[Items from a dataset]
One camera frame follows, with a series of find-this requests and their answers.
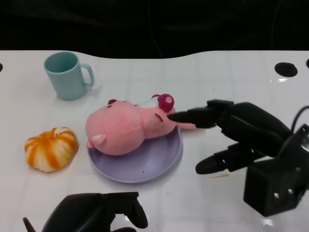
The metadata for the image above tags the orange white striped pumpkin toy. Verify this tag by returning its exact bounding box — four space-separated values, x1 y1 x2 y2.
24 127 79 173

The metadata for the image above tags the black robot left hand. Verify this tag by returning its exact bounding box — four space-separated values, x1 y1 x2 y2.
41 192 148 232

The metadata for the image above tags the lavender plastic plate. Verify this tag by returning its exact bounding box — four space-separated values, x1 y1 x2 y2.
87 104 183 184

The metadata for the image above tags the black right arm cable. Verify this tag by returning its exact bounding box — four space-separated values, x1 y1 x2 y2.
290 105 309 132

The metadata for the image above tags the pink plush doll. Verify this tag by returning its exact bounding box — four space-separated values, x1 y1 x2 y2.
85 93 197 156

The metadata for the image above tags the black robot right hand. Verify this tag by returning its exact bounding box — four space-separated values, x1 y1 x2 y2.
167 99 309 217

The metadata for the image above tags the light teal plastic mug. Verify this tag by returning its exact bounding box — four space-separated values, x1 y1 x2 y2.
43 51 95 101

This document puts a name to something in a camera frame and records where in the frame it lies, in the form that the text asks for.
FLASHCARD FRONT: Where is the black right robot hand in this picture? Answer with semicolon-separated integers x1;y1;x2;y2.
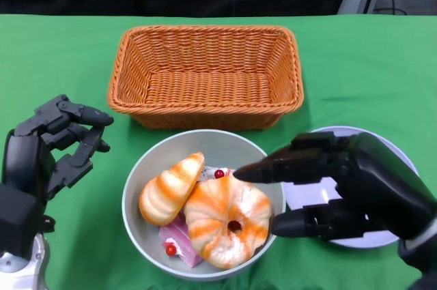
233;132;437;246

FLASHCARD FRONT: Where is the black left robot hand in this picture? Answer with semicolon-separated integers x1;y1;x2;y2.
1;94;115;202

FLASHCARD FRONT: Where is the grey bowl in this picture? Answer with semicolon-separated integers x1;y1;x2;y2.
122;128;287;282

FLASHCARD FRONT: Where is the pale lavender plate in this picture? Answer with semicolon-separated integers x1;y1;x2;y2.
283;126;421;249

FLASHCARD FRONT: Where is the chocolate cake slice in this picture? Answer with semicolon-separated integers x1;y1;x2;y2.
199;165;238;185

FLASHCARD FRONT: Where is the magenta pink cake slice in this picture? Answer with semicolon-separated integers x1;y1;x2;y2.
158;214;206;269

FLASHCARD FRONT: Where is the orange wicker basket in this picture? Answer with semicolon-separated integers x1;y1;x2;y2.
107;25;305;130

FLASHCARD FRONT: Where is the green tablecloth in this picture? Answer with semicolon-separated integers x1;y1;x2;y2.
0;13;437;290

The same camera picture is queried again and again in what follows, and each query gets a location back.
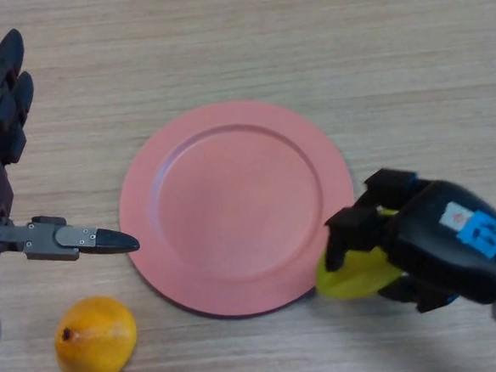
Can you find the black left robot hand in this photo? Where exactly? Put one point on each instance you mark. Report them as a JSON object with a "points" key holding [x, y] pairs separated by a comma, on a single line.
{"points": [[43, 243]]}

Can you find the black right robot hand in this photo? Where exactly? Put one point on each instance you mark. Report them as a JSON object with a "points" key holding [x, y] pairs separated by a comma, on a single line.
{"points": [[431, 245]]}

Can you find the yellow starfruit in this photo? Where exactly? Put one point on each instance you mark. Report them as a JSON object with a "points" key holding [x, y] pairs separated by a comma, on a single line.
{"points": [[356, 276]]}

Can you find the round pink plate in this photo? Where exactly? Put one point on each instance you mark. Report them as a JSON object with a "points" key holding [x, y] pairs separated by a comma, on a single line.
{"points": [[237, 208]]}

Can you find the orange pear-shaped fruit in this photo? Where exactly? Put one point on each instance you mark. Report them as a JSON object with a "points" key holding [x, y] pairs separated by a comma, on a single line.
{"points": [[95, 341]]}

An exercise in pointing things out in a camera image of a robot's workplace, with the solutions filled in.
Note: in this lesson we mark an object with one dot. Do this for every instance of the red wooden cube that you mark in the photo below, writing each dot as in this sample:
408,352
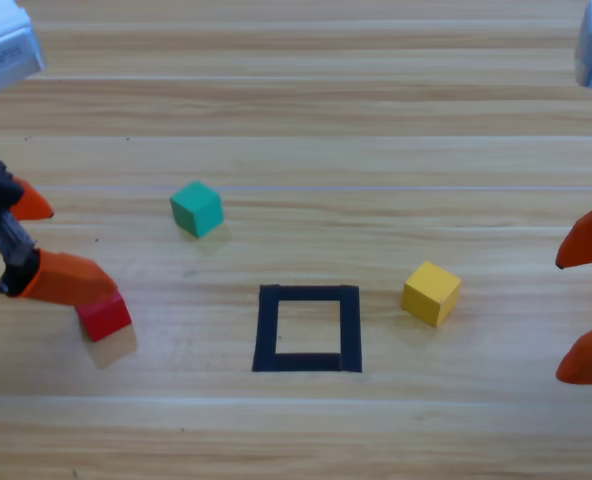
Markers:
106,320

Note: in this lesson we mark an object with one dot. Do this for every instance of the green wooden cube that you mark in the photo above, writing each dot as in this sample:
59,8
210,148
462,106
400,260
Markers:
196,207

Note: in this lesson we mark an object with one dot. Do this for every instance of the yellow wooden cube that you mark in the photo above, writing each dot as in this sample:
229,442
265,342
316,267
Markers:
428,295

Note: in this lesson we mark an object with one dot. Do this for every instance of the black tape rectangle outline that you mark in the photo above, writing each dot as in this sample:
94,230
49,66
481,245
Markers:
268,330

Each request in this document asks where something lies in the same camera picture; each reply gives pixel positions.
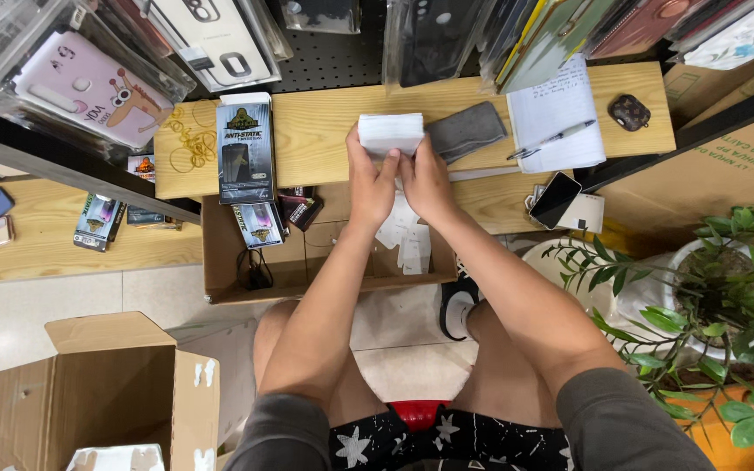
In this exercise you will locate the grey cloth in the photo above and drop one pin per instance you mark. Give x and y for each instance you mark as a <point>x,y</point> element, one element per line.
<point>465,131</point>

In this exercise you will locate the stack of screen protector boxes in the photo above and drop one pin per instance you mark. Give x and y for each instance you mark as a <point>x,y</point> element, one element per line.
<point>245,154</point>

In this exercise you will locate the brown patterned earbud case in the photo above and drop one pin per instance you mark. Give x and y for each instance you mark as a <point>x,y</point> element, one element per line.
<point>629,112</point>

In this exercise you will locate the dark red small boxes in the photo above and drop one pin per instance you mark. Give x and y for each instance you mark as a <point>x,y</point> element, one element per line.
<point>300,208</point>

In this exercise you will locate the green potted plant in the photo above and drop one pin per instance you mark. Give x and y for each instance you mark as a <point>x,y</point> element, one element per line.
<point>743,327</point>

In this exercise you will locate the heap of white paper strips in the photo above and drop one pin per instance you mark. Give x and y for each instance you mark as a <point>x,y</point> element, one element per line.
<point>413,245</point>

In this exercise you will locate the white plastic stool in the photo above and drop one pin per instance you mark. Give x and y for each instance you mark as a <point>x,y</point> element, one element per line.
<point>567,268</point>

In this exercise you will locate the open cardboard box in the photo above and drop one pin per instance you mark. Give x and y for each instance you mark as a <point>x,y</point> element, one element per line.
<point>115,392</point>

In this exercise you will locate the row of hanging phone cases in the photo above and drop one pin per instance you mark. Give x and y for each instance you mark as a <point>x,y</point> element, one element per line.
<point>612,29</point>

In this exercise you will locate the pile of yellow rubber bands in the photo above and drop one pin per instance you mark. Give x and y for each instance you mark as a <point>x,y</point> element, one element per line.
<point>194,140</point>

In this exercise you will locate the black star print shorts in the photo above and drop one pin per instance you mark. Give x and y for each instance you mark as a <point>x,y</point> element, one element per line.
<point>455,441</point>

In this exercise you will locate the black phone case packet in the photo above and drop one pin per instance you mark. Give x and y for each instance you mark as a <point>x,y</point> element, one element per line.
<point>432,42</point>

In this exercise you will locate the black pegboard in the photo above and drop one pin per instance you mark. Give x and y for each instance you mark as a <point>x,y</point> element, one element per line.
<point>331,55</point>

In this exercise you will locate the stack of white sheets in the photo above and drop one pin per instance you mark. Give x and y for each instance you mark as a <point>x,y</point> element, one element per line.
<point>390,129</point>

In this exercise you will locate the pink cartoon phone case packet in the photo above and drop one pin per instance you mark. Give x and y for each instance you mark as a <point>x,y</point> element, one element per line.
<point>89,88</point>

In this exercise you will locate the white foam piece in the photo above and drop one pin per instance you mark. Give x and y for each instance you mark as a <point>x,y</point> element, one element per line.
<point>115,459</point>

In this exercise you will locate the shallow cardboard tray box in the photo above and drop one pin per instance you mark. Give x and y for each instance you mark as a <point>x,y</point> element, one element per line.
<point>298,268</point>

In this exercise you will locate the black metal shelf frame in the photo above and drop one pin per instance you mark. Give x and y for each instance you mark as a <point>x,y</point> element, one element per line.
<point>56,160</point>

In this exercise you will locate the white flat box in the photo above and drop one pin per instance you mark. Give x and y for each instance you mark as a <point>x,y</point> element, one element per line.
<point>588,214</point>

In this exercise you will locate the stack of cardboard cartons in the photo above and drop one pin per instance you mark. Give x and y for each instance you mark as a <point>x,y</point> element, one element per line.
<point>711,176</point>

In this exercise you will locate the black smartphone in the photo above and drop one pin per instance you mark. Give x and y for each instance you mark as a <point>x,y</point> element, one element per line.
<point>555,200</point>

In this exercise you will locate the clear plastic packet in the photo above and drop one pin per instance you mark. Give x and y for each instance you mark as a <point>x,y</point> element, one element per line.
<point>321,14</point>

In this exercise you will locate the person's right hand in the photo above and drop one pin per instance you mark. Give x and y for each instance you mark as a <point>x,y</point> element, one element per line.
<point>430,190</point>

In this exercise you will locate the red stool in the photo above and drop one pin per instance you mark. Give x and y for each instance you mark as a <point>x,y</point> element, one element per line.
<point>418,413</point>

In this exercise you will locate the white phone case packet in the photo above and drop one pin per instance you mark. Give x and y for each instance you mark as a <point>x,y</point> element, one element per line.
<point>220,39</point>

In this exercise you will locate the white plant pot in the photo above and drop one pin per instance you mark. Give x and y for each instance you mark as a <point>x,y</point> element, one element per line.
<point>684,261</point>

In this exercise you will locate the person's left hand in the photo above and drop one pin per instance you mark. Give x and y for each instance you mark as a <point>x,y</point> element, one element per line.
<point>367,193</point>

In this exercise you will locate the silver pen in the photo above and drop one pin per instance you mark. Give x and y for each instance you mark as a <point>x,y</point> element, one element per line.
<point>557,137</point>

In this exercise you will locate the screen protector box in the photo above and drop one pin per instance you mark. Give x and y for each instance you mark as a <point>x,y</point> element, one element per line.
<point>141,170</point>
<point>259,226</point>
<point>97,222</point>

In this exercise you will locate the white notebook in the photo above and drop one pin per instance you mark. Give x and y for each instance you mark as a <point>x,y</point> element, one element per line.
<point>557,98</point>

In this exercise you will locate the black shoe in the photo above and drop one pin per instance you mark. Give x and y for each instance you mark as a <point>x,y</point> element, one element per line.
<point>459,311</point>

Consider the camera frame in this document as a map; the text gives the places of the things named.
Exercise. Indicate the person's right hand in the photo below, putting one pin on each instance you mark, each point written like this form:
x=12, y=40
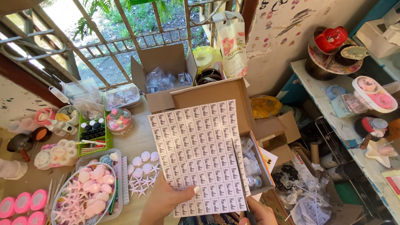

◆ Problem details ◆
Take the entries above and copy out all lines with the string "screen".

◆ Your response ◆
In this exercise you will locate the stack of screen protector boxes in the photo above and drop one pin per instance you mark. Give x and y for each instance you mark as a <point>x,y</point> element, one element per line.
In this exercise you will locate the screen protector box in the photo above and drop one pin per instance you mark. Give x and y for each instance you mark as a <point>x,y</point> element, one element per line.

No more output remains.